This is a story about interpreting a painting or sculpture. ArtNet starts it off with 14 works pronounced “calming.” The list was well-intentioned: “To help you relax despite everything giving you anxiety right now.” The pandemic is still a worry.
Art of anxiety
But here’s the thing. None of the 14 artworks does anything to “relax” me. Just the opposite. They stir reactions ranging from tense to outright trepidation. The words of American essayist Susan Sontag come to mind: “Interpretation is the revenge of the intellectual upon art.”
Interpretation isn’t a fact
Allow me to demonstrate how art interpretation cannot be announced like some factoid.
Personal reactions not only come into play, they’re the whole ballgame. Letting others figure out what an artwork means leaves you on the sidelines.
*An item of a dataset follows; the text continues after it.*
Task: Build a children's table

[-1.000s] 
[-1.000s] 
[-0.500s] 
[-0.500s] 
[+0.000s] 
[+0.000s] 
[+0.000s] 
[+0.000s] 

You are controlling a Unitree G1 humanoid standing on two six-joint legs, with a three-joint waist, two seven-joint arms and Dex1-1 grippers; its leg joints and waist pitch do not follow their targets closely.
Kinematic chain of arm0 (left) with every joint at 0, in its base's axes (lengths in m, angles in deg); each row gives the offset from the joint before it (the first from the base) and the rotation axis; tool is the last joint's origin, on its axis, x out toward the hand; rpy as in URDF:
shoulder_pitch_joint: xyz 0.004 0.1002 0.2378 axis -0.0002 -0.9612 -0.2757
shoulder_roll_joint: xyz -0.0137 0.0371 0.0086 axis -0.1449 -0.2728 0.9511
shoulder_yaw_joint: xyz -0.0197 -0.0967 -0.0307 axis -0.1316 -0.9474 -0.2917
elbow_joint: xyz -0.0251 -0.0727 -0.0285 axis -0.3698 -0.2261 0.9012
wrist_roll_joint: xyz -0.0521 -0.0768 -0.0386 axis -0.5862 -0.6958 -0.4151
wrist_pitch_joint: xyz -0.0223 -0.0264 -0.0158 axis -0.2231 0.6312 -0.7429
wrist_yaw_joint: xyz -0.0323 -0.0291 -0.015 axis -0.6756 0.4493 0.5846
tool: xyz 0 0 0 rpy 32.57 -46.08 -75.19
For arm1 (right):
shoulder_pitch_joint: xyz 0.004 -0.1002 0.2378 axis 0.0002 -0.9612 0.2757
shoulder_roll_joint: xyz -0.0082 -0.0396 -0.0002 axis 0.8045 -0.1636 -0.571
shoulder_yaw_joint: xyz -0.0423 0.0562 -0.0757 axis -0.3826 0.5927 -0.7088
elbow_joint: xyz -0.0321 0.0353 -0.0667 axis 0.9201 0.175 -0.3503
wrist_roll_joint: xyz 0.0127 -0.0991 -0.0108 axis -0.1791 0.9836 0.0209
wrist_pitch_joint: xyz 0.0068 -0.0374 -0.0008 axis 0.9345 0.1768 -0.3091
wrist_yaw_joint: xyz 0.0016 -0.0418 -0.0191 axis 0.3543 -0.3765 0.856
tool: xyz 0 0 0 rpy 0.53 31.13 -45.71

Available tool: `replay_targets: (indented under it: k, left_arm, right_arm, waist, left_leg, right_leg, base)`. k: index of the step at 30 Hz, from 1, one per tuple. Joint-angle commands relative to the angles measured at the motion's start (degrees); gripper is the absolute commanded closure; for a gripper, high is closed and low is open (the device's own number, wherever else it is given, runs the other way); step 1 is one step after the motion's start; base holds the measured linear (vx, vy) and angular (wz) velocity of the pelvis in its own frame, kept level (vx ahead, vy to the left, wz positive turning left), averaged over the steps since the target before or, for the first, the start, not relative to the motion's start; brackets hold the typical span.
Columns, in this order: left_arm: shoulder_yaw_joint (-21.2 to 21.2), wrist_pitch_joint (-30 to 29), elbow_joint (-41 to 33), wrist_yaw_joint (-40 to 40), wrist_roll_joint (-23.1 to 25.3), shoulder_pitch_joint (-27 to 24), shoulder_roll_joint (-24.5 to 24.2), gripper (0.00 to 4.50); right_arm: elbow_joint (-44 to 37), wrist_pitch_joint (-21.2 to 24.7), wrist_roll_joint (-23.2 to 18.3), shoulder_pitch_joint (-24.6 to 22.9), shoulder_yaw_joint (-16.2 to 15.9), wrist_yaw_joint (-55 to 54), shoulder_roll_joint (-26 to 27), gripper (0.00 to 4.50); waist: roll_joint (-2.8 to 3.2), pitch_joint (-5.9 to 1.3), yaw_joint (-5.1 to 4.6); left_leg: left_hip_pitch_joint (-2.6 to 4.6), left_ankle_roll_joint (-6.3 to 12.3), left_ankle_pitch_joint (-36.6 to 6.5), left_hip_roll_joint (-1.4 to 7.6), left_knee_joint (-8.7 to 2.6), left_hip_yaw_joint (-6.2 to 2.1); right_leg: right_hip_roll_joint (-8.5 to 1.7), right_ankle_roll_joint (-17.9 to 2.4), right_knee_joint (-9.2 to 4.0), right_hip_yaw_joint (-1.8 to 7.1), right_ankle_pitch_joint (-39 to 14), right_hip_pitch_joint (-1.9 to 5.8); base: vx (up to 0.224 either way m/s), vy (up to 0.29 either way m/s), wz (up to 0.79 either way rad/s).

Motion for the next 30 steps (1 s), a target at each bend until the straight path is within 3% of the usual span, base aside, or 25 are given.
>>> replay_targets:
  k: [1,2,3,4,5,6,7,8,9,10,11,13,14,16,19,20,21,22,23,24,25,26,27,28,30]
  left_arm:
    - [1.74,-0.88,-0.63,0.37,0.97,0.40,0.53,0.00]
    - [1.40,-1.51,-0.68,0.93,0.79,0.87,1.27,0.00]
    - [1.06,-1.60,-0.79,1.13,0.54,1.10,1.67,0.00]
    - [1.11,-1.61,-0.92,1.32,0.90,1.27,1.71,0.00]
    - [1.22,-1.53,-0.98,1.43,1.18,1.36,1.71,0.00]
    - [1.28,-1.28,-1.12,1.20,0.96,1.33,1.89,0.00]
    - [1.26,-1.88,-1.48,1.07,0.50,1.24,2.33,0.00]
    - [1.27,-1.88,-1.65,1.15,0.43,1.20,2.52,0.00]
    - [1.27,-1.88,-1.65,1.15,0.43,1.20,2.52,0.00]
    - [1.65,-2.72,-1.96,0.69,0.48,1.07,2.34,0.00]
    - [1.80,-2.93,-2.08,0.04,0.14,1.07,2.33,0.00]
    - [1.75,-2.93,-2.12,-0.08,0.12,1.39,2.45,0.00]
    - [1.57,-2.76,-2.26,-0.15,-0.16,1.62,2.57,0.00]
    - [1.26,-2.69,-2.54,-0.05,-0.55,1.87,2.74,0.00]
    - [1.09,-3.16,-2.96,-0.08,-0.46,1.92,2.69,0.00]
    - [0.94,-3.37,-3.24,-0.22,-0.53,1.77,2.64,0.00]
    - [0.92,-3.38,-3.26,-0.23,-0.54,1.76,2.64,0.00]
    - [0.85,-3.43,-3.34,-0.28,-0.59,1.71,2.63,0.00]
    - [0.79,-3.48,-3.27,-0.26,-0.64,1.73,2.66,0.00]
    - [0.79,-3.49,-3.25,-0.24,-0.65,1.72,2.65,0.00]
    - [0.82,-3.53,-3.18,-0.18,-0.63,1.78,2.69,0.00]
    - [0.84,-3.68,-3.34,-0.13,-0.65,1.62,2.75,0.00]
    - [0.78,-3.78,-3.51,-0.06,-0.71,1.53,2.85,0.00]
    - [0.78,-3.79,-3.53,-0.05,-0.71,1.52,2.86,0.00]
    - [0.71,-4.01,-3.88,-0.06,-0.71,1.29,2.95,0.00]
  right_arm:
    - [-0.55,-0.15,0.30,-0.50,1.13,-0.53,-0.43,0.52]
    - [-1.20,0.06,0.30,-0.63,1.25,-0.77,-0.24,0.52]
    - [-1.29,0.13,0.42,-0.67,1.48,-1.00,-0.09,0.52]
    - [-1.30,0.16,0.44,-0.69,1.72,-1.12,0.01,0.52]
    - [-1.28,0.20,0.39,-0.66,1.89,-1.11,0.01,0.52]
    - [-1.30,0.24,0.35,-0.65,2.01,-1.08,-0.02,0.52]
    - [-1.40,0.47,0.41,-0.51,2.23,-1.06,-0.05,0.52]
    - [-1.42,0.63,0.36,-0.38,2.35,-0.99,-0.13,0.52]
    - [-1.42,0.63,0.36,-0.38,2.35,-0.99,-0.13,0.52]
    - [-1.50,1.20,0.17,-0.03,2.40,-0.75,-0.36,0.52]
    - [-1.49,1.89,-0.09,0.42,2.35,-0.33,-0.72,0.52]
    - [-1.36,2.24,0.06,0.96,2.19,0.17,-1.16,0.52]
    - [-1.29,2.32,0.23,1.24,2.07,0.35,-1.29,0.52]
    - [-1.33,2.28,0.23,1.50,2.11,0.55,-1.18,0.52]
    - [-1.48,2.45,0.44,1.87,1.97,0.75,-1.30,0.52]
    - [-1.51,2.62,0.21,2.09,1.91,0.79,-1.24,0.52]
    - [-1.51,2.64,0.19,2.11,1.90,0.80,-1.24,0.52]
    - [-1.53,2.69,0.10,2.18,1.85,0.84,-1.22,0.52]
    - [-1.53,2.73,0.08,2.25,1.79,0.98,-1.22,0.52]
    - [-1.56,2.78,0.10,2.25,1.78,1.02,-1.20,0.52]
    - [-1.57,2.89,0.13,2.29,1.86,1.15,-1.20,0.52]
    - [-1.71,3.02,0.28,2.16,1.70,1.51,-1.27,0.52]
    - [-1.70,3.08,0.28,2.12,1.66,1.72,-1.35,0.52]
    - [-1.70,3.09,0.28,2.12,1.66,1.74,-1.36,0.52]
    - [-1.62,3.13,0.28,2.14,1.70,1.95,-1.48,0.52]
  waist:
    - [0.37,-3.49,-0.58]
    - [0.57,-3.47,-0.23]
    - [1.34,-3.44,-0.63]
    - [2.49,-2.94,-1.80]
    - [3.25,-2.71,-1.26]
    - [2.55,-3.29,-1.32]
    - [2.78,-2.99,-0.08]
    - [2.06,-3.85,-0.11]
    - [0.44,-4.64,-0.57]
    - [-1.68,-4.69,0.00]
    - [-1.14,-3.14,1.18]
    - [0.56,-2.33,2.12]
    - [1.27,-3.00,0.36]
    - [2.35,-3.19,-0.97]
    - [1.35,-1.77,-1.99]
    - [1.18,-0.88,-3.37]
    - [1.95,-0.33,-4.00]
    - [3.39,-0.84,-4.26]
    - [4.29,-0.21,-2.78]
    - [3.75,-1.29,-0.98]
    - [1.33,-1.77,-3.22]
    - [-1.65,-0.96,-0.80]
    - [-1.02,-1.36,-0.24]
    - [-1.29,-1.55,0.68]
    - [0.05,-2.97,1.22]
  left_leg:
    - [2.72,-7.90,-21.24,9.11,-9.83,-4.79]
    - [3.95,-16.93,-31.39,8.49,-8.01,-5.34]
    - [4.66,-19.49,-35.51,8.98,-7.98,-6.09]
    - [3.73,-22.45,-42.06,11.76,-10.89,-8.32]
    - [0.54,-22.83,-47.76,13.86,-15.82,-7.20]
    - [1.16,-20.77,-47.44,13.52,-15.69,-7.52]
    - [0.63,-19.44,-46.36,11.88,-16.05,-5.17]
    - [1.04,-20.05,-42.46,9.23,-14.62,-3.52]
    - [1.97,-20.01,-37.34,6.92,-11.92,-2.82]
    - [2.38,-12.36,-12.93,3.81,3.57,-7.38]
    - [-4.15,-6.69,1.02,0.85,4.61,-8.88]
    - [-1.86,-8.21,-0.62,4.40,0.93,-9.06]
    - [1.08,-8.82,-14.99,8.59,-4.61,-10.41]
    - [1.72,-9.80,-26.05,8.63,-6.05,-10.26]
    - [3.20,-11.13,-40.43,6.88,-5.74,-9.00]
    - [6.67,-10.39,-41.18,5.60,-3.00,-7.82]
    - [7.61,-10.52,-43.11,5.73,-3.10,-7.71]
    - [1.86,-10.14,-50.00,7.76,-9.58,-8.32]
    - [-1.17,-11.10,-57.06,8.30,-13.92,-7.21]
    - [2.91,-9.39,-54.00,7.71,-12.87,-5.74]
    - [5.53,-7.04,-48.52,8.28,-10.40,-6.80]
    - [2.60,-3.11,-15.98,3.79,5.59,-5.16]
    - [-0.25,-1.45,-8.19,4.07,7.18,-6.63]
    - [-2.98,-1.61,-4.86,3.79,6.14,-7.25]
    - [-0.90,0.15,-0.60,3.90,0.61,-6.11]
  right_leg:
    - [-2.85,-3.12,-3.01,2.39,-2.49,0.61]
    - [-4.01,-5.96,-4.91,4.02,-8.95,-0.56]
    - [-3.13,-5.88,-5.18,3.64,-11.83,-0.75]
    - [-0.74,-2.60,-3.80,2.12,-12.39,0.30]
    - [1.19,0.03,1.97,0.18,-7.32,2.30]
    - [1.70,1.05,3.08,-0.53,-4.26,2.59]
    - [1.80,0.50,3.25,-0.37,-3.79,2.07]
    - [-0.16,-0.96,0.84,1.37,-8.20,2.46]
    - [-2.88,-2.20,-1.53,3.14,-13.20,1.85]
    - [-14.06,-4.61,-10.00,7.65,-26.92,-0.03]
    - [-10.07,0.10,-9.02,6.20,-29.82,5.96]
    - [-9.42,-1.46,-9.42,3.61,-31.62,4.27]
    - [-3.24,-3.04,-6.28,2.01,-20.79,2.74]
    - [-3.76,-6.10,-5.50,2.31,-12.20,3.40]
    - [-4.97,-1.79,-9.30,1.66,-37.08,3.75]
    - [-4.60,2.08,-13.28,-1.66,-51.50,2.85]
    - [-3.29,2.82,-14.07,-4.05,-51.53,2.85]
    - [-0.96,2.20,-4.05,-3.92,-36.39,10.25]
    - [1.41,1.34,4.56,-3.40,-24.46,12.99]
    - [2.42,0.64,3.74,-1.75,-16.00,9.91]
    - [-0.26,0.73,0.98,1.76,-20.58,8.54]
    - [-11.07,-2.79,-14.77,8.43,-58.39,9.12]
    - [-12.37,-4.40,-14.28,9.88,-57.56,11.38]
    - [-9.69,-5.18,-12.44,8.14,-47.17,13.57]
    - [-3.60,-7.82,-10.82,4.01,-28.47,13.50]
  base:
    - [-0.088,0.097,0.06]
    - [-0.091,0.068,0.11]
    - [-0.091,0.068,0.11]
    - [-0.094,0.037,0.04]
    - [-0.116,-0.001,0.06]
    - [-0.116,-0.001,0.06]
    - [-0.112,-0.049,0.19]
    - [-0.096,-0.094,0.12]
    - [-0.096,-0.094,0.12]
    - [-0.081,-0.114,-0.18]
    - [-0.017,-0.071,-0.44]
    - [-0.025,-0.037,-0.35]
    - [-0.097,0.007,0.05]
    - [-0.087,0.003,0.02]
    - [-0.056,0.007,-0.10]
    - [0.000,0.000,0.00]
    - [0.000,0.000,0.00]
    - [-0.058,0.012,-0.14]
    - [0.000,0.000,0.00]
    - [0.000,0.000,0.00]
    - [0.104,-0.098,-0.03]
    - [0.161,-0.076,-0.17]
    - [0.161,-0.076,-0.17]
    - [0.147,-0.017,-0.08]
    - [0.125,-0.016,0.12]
Of course, this means that my takes on the following works don’t need to be yours.
Finding peace
"Seated Buddha Amitabha," a wooden statue lacquered and gilded portrays the ancient philosopher in meditation. You expect the contemplative state to be tranquil, don’t you? Instead, he looks stiff, rigid, uncomfortable in his lotus position.
Diving in
Vija Celmins’ Untitled painting of the open sea isn’t calming, either. What you see is a vast and choppy ocean – my nemesis owing to near-drowning. Swimming in rough water taught me something I didn’t know.
You can’t raise your arm to ask for help because you need both to battle the turbulence. Lifeguards on the distant shore had no way of knowing I was in trouble. Ergo, Untitled is no soother.
Tangled web
Brice Marden’s "The Attended," a linear abstraction of varicolored tangled lines is not an image to relax by, despite Marden’s often quoted words to those who scratch their heads when looking at his work.
“Just relax and let go.” Go where Brice? Surely not into that tangled configuration you offer.
Love story
Jennifer Guidi’s "Energy of Love" can make you edgy with its jillion little bricks-like forms that converge downward, like water rushing into a drain.
Stormy weather
Thomas Cole‘s "View from Mount Holyoke, Northampton, Massachusetts after a Thunderstorm" is another image that can make you edgy with its ill-effect from the storm: a ragged leafless tree that looks ripped from the earth.
In the bedroom
I could go on, but you get the idea. Instead, I’d like to now nominate an artwork that I find calming, even though the artist is known as a madman: Van Gogh‘s "The Bedroom." The room is part of the house he rented in Arles, which he hoped to house not only himself but also fellow painters who needed a place in which to live and work. Known as Yellow House, it made him happy and hopeful.
Out of the shadows
It's because Yellow House made him so happy and hopeful that Van Gogh painted "The Bedroom" and wrote to his brother about it. He told him he wanted the image to ease the mind of all who saw it, which is why he omitted all the shadows. Thanks, Vincent, your painting does what you wanted: it eases the mind. ArtNet, please copy.